The Department of Justice (DOJ) knows exactly what it wants Google to do in order to restore competition in the ad tech space. Based on a new filing, the DOJ wants Google to divest its ad exchange product AdX, along with a “phased” sale of DoubleClick for Publishers. That’s an ad server for website publishers, essentially.

This all comes after Google lost a trial against the DOJ quite recently. The company lost that trial in mid-April, while the remedies trial has been set for this Fall. So we’ll have to wait a bit longer to see what will happen.

The DOJ has a fix for Google’s ad tech monopoly, or it thinks it does

In any case, the DOJ said that Google had “ensured that publishers would lose significant revenue if they did not use AdX.” Google is accused of creating a monopoly by integrating AdX and DFP, which essentially forces websites to use Google’s publisher products, it is alleged.

The DOJ also wants Google to open up its ad buying tools, including AdWords. It would be ideal if AdWords would work with third-party ad tech products with “respect to bidding, matching, placement of ads, or provision of information, except at the express instruction of an advertiser.”

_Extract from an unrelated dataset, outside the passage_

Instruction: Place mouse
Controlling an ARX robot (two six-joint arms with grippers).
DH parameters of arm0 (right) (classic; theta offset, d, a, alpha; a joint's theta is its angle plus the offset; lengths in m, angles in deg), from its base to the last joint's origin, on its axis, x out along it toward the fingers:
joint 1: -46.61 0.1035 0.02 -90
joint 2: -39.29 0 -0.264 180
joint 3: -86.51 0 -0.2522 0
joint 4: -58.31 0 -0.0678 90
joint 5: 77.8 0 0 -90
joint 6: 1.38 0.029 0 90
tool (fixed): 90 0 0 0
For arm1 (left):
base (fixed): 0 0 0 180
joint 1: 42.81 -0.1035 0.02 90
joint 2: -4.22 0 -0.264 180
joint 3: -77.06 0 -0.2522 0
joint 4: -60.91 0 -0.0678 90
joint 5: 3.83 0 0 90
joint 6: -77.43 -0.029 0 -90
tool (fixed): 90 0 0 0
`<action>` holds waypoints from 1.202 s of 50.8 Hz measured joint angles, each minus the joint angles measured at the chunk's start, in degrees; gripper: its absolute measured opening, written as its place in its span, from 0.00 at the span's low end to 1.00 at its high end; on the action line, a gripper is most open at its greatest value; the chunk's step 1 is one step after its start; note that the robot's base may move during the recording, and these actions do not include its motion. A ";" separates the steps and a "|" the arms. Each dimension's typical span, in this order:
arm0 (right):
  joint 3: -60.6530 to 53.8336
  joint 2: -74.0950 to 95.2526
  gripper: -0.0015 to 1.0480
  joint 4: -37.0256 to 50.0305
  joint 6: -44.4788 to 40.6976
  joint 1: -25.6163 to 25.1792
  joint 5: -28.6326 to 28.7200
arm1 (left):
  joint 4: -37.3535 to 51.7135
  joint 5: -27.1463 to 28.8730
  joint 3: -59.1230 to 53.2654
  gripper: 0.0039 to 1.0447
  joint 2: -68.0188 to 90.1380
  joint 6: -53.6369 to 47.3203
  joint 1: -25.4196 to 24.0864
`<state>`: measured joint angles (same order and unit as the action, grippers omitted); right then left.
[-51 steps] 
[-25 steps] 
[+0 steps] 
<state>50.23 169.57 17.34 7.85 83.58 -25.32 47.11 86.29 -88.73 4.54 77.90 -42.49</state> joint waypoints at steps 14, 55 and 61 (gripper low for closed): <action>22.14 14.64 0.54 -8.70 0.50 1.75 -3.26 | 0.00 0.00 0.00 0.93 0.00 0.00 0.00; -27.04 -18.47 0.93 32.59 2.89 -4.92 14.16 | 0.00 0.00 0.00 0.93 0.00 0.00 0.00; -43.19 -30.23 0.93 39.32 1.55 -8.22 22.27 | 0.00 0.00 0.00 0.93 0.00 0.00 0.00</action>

The Department of Justice says that the “divestiture of Google’s unlawfully obtained monopolies and the products that were the principal instruments of Google’s illegal scheme” is “necessary to terminate Google’s monopolies.”

Those moves are expected to “reintroduce competition into the ad exchange and publisher ad server markets, and guard against reoccurrence in the future”, the DOJ’s filing says.

Google did make a quite response to this, while pointing to its remedies suggestions

Google did respond to this. The company’s VP of regulatory affairs, Lee-Anne Mulholland, said that such moves would only harm publishers and advertisers. “The DOJ conceded Google’s proposed ad tech remedy fully addresses the Court’s decision on liability. The DOJ’s additional proposals to force a divestiture of our ad tech tools go well beyond the Court’s findings, have no basis in law, and would harm publishers and advertisers.”

Google even proposed its set of remedies in a separate filing. Those include making AdX real-time bids available to all third-party ad servers. Google also proposed that its action be kept under an independent compliance observer for three years.

We’ll see what will happen during the remedies case this Fall. Google will file in a complaint following that, that much is for sure. As a reminder, Google is currently in the middle of the remedies case for its Search dominance.